TRB never to the Central Bank. The issue of can only be attributed to the fact that the Central Bank may have deducted all the capital injection that the shareholders of TRB gave to the bank. If the capital was deducted, then TRBs ratios will be found to be in default.
Nonetheless, these were legitimate capital injections that the bank sought approvals from the Central Bank but never got from.
The amount that was stated by the Central Bank is NOT accurate. The Shareholders do not know how that figure was arrived at. All shareholder transactions with the bank were done at arm’s length. The amount in the audited accounts totalled GH¢49m and that included related parties. All these transactions were approved by the Board of TRB.
All that TRB required was for the Central Bank /Ministry of Finance to give a GHS300m dispensation for TRB to carry out its capitalization plans.
There was absolutely no need for the Central Bank to add TRB to the Consolidated Banks.
If Government related loans (GH¢150m) had been paid and there had not been a run of the bank fuelled by the continuous speculation that the local banks were not ‘strong’, TRB would have worked itself out of the situation they found themselves in.
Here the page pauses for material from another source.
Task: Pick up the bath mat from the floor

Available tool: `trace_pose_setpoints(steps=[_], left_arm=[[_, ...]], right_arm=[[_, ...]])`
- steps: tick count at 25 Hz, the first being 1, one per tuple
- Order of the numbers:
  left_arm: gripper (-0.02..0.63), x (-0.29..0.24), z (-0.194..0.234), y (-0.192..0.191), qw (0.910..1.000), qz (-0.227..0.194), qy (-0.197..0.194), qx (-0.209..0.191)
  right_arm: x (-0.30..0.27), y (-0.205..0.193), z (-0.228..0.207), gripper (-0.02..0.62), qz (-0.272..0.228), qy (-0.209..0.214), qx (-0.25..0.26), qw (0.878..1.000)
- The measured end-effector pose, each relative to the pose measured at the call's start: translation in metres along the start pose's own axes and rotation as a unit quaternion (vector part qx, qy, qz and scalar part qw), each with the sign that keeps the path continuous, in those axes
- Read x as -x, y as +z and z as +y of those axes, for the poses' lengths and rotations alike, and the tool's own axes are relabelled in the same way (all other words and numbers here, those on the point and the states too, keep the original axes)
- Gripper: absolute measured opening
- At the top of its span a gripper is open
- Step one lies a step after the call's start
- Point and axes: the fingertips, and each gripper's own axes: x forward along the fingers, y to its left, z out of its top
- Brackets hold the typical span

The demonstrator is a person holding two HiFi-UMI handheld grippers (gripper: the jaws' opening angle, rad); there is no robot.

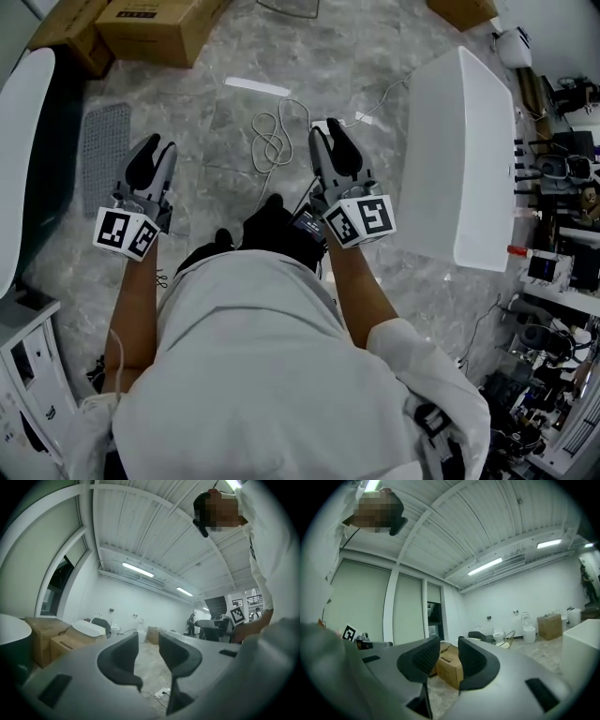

It is worth noting that TRB recovered in excess of GHS100m from the bad loans last year and on course to do the same this year.
With the loans going to the receiver, it is highly unlikely the receiver will recover even half of the amount stated as most debtors will deem the debt as government debt so will not be in a hurry to pay back and this will be to the detriment of The Royal Bank Shareholder.